→ Task requirements
The line containing "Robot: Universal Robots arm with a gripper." marks the end; write out exactly every line from the start of the data up to and including it, without the pictures.

→ Given data

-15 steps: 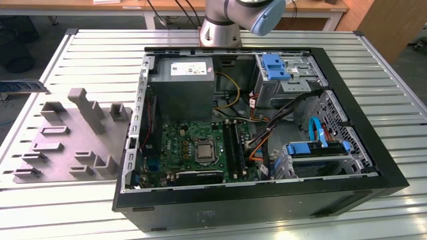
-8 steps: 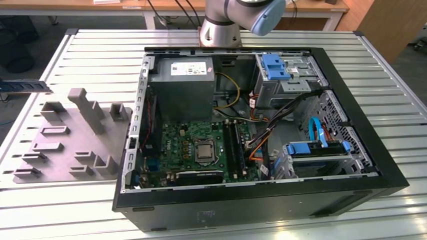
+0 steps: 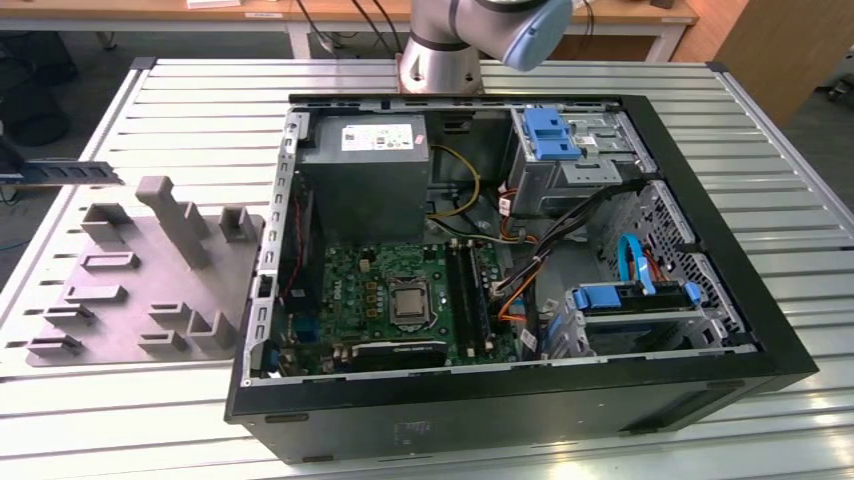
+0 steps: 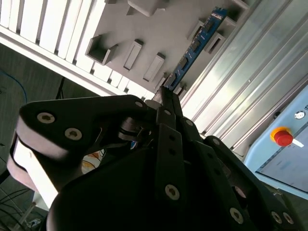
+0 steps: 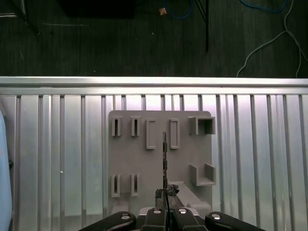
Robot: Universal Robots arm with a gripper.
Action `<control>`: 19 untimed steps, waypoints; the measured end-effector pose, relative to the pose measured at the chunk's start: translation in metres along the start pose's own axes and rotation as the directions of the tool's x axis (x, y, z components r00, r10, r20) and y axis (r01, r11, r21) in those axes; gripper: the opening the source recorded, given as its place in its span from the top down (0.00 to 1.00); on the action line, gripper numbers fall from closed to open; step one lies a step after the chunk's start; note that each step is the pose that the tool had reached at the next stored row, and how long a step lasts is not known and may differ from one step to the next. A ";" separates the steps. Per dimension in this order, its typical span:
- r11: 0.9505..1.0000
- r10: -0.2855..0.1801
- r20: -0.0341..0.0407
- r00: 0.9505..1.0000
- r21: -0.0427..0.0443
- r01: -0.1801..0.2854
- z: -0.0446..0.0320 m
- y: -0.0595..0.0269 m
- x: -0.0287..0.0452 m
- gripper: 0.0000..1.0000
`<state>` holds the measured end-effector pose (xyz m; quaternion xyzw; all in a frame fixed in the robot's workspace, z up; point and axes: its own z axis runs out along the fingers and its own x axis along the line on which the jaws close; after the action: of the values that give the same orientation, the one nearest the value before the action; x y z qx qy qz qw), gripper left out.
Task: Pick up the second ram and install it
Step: 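Pick up the second ram and move it above second insertion slot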
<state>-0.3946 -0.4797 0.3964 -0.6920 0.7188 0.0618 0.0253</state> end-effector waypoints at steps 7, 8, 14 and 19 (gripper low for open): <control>1.000 0.000 0.000 1.000 0.000 0.000 -0.0008 -0.0172 -0.0007 0.88; 1.000 0.000 0.000 1.000 0.000 0.000 -0.0009 -0.0196 -0.0008 0.88; 1.000 0.000 0.000 1.000 0.000 0.000 -0.0016 -0.0351 -0.0014 0.88; 1.000 0.000 0.000 1.000 0.000 0.000 -0.0022 -0.0500 -0.0020 0.88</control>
<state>-0.3445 -0.4798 0.3961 -0.6920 0.7188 0.0619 0.0252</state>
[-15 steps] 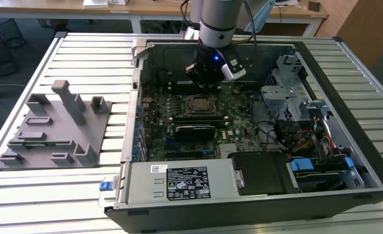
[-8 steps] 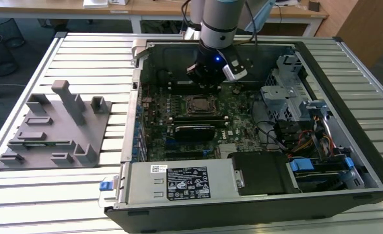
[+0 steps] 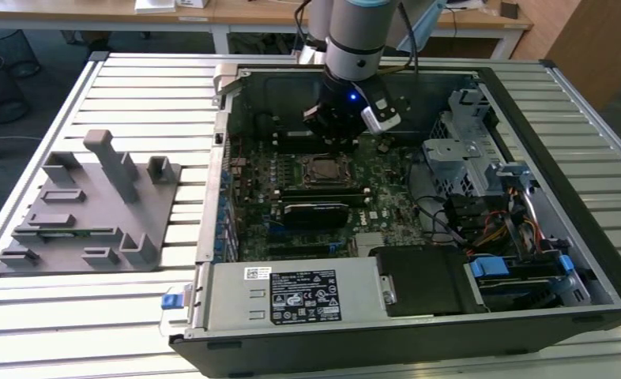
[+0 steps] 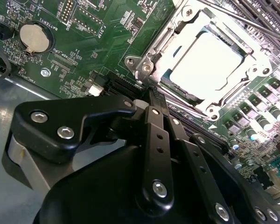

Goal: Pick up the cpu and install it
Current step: 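Install the first cpu locking lever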

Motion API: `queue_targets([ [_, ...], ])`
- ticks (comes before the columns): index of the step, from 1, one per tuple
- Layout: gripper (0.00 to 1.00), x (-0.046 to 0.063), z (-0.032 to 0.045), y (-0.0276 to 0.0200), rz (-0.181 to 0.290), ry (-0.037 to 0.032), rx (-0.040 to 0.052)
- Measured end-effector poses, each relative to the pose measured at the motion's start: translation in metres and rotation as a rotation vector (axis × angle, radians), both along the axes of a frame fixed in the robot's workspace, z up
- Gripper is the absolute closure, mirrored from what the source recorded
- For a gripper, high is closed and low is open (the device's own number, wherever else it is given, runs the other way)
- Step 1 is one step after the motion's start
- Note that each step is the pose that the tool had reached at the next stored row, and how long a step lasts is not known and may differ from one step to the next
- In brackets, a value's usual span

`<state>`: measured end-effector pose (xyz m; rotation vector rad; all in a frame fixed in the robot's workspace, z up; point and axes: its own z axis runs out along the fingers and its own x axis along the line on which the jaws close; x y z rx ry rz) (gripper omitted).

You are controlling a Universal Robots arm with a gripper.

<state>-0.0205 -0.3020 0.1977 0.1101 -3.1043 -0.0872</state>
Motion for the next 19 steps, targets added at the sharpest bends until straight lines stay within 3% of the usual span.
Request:
queue_targets([
  [8, 0.89, 0.0001, 0.0037, 0.0001, 0.0, -0.0003, -0.0011],
  [15, 0.89, 0.0, 0.0021, 0.0, 0.0, 0.0009, -0.0325],
  [19, 0.89, 0.0, -0.0008, 0.0, 0.0, 0.0031, -0.045],
])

→ The answer
-15 steps: 
-8 steps: 
+0 steps: 
+0 steps: 
+0 steps: 
Robot: Universal Robots arm with a gripper.

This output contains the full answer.